# WHAT THE EXERCISE ASKS
Go through the material and copy each line in which the word "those" shows up.
TASK DATA START
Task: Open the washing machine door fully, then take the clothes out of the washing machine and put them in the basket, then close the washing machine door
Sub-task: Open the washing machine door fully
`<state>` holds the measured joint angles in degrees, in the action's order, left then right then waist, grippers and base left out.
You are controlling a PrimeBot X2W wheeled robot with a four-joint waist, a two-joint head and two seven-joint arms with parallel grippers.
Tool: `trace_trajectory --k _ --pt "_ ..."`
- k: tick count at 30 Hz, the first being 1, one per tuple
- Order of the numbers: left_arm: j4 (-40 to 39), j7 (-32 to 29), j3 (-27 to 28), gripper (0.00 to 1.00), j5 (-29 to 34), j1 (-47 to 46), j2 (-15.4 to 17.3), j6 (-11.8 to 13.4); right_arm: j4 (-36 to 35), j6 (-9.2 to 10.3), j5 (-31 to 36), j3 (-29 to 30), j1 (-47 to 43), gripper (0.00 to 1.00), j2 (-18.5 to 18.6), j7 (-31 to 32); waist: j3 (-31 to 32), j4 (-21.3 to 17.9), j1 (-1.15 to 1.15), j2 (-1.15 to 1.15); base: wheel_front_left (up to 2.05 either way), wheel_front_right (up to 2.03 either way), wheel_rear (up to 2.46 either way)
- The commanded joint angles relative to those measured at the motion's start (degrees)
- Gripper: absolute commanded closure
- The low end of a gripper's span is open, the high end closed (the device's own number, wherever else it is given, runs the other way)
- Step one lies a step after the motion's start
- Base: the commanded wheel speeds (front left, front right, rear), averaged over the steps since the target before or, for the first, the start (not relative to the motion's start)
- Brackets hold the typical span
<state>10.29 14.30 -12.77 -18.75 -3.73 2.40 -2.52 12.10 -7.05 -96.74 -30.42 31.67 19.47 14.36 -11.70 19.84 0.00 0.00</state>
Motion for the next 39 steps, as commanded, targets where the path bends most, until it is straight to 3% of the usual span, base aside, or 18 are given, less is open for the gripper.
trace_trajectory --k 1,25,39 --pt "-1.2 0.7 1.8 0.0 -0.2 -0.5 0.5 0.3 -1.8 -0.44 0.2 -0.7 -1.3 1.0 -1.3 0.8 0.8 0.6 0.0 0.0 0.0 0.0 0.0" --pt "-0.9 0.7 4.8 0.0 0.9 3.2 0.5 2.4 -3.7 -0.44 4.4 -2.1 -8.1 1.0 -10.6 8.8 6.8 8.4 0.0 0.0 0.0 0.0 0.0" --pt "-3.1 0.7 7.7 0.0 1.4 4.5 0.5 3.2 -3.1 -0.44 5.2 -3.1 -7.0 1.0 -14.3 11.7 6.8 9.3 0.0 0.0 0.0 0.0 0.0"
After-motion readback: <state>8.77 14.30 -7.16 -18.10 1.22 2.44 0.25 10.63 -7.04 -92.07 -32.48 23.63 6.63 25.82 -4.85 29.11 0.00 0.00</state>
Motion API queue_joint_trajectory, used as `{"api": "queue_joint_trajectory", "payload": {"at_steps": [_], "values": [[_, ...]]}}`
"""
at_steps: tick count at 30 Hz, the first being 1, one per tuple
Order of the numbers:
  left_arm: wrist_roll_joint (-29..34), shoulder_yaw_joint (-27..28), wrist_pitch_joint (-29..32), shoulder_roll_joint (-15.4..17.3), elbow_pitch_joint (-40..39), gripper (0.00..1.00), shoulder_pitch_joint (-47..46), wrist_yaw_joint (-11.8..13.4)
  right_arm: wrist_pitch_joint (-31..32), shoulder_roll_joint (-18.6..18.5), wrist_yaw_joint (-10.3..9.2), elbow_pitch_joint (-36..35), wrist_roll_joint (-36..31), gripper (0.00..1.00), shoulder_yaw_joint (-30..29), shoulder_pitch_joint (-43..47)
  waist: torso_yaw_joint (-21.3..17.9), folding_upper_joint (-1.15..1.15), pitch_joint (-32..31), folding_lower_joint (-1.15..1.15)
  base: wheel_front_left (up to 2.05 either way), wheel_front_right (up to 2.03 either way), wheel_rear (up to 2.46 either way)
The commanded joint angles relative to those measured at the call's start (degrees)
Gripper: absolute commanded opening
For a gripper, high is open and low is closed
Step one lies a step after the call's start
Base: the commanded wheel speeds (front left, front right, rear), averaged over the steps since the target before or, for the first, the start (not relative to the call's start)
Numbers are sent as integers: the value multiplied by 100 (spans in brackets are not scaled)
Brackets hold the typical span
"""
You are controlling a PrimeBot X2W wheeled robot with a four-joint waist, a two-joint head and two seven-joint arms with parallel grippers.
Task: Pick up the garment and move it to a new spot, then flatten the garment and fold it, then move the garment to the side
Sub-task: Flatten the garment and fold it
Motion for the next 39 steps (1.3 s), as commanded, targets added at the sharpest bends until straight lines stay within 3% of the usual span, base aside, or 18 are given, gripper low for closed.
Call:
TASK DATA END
# ANSWER AREA
- The commanded joint angles relative to those measured at the motion's start (degrees)
The commanded joint angles relative to those measured at the call's start (degrees)

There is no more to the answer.